### Task
Return the first line of the listing below and all the lines after it through the one containing "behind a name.", exactly, without pictures.

****

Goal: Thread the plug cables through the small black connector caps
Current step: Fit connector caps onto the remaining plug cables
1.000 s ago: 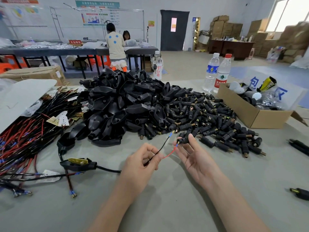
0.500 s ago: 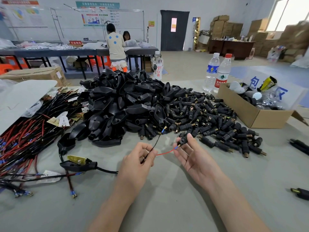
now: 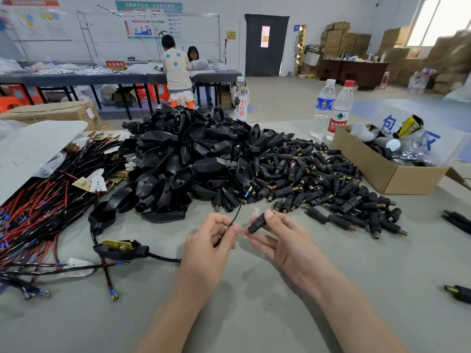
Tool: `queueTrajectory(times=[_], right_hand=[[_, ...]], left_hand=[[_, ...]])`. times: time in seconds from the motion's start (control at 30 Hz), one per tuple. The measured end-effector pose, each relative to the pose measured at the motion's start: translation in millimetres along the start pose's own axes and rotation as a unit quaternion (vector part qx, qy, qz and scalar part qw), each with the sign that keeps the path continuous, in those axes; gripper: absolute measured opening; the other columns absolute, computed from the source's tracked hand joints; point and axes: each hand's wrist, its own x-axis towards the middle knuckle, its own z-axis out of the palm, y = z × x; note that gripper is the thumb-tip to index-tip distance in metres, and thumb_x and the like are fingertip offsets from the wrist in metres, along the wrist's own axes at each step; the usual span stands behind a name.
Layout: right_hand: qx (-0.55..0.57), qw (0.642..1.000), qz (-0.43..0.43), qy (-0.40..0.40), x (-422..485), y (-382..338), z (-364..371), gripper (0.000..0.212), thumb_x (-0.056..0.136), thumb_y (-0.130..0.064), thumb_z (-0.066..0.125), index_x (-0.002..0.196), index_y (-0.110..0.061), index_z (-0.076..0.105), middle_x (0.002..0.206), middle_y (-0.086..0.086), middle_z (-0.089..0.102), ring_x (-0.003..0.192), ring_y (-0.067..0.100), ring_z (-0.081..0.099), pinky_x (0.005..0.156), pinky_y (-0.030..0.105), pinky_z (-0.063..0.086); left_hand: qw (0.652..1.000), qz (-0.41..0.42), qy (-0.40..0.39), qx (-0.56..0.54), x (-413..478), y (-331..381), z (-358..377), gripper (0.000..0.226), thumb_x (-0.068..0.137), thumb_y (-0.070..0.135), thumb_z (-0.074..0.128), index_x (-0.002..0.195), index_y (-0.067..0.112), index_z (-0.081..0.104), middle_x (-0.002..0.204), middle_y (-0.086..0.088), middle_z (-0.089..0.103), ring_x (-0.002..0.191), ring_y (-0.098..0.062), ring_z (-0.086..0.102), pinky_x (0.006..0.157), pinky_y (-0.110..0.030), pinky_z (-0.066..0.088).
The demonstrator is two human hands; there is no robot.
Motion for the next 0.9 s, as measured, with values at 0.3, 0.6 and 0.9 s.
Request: queueTrajectory(times=[0.3, 0.6, 0.9], right_hand=[[-0.116, 0.992, -0.04, 0.017, -3.1, 4.8, 3.1, 0.033, 0.084, -0.043, 0.068, 0.099, -0.014, 0.069, 0.108, 0.01, 0.075, 0.098, 0.029, 0.074, 0.068, 0.028, 0.059], [-0.096, 0.993, -0.036, 0.057, -2.1, 2.2, 2.9, 0.016, 0.1, -0.024, 0.059, 0.107, -0.021, 0.073, 0.099, 0.004, 0.076, 0.091, 0.036, 0.074, 0.066, 0.032, 0.06], [0.023, 0.993, -0.046, 0.104, 7.0, -2.0, -7.9, 0.015, 0.1, -0.017, 0.058, 0.11, -0.011, 0.067, 0.11, 0.017, 0.074, 0.094, 0.037, 0.074, 0.068, 0.03, 0.061]], left_hand=[[0.998, -0.027, -0.011, -0.062, 0.5, 7.0, -2.5, 0.013, 0.098, 0.038, 0.061, 0.086, 0.033, 0.059, 0.072, 0.002, 0.067, 0.048, -0.012, 0.047, 0.048, -0.029, 0.041], [0.998, 0.006, -0.039, -0.056, -3.0, 8.7, -3.9, 0.036, 0.1, 0.052, 0.041, 0.092, 0.027, 0.065, 0.086, 0.001, 0.069, 0.072, -0.017, 0.065, 0.064, -0.029, 0.05], [0.988, -0.049, -0.059, -0.132, 3.4, 16.1, -10.7, 0.053, 0.097, 0.051, 0.037, 0.057, 0.023, 0.059, 0.111, 0.008, 0.072, 0.11, -0.008, 0.062, 0.099, -0.027, 0.041]])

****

### Response for this exercise
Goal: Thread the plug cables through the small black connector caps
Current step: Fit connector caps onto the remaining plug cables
1.000 s ago: 
0.500 s ago: 
now: 
Tool: `queueTrajectory(times=[_], right_hand=[[_, ...]], left_hand=[[_, ...]])`. times: time in seconds from the motion's start (control at 30 Hz), one per tuple. The measured end-effector pose, each relative to the pose measured at the motion's start: translation in millimetres along the start pose's own axes and rotation as a unit quaternion (vector part qx, qy, qz and scalar part qw), each with the sign that keeps the path continuous, in those axes; gripper: absolute measured opening; the other columns absolute, computed from the source's tracked hand joints; point and axes: each hand's wrist, its own x-axis towards the middle knuckle, its own z-axis out of the palm, y = z × x; note that gripper is the thumb-tip to index-tip distance in metres, and thumb_x and the like are fingertip offsets from the wrist in metres, along the wrist's own axes at each step; the usual span stands behind a name.

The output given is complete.